The statement called on the PKK, which is designated as a terrorist organization by Turkey, the European Union and the United States, to “convene your congress and make a decision; all groups must lay their arms and the PKK must dissolve itself” — a sweeping appeal that went further than calls for ceasefires issued in the past.

Questions remained, including whether Ocalan’s appeal would be heeded by the PKK’s militant cadres based in the mountains of northern Iraq. Turkey is also fighting against PKK-linked militants in Syria, both in direct military engagements and through Syrian proxy forces.

Ocalan founded the PKK in 1978. He was arrested just over two decades later, in Kenya. He was convicted of sedition and treason and sentenced to a life term on Imrali, a prison island near Istanbul.

Turkey and the Kurdish militants have paused fighting in the past, including for a period beginning in 2013, when Ocalan, after negotiations with Erdogan’s government, issued a statement that recognized new political realities in both Turkey and the Middle East, which was then emerging from the Arab Spring uprisings. Ocalan also called for armed PKK elements to withdraw from Turkey, in a truce that only lasted for 2½ years.

Signs of a new opening between Turkey and the PKK began emerging last fall, when Devlet Bahceli, the leader of a Turkish hard-right nationalist party and a political ally of Erdogan, expressed support for the eventual release of Ocalan.

Bahceli suggested Ocalan could be paroled if he renounced violence and disbanded his organization. “Let them show that they are thirsty for brotherhood, not blood,” Bahceli said. At the opening of parliament on Oct. 1, Bahceli, in an uncharacteristic gesture, shook hands with lawmakers from the pro-Kurdish People’s Equality and Democracy Party, or DEM.

Erdogan, backing Bahceli’s call, spoke of a “historical window of opportunity.”

As negotiations continued over the revival of a peace process, DEM party members made three visits to Ocalan in prison, including on Thursday.

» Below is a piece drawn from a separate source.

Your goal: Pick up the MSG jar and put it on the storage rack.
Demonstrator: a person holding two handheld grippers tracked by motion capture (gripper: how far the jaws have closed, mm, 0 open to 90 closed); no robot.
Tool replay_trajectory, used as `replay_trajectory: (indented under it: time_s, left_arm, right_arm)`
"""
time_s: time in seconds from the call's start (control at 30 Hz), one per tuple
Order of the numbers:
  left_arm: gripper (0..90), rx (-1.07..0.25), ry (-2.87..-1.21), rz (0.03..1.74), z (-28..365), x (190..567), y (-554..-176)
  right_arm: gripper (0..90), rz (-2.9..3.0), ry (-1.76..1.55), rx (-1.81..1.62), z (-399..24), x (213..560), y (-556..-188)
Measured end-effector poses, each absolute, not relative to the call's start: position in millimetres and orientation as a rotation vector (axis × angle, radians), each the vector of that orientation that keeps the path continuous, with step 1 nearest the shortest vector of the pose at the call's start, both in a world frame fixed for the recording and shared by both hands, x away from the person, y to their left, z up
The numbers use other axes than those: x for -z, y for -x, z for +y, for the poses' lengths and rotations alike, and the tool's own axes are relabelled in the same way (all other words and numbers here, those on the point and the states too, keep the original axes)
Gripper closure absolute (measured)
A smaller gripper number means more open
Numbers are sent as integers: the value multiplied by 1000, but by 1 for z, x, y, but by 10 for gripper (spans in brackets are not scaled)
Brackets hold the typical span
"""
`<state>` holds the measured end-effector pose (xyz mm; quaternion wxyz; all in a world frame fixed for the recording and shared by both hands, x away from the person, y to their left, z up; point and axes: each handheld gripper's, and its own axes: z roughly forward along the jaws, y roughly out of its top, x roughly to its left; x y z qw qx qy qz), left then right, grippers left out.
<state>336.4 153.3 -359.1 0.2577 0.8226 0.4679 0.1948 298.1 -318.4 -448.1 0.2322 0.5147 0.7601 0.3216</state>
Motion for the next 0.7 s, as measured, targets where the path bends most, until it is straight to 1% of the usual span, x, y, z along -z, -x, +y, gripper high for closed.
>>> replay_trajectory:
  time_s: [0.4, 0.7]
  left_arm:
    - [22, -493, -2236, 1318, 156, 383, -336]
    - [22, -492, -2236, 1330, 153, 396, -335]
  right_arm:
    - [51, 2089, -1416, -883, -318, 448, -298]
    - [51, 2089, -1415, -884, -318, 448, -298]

For Erdogan, the push to restart the peace process with the PKK may have domestic benefits, analysts said, including by extending his term as president beyond its current limit in 2028. Erdogan’s party and its nationalist coalition ally “may be angling to obtain the backing of the DEM Party in parliament to write up a new constitution that would enable Erdogan to run again,” Alper Coskun and Sinan Ulgen wrote in a commentary for the Carnegie Endowment for International Peace in the fall, after Bahceli’s outreach.

“Or, if that fails,” they wrote, “this new alliance would try to pass a parliamentary decision for early elections before the end of Erdogan’s mandate in 2028.”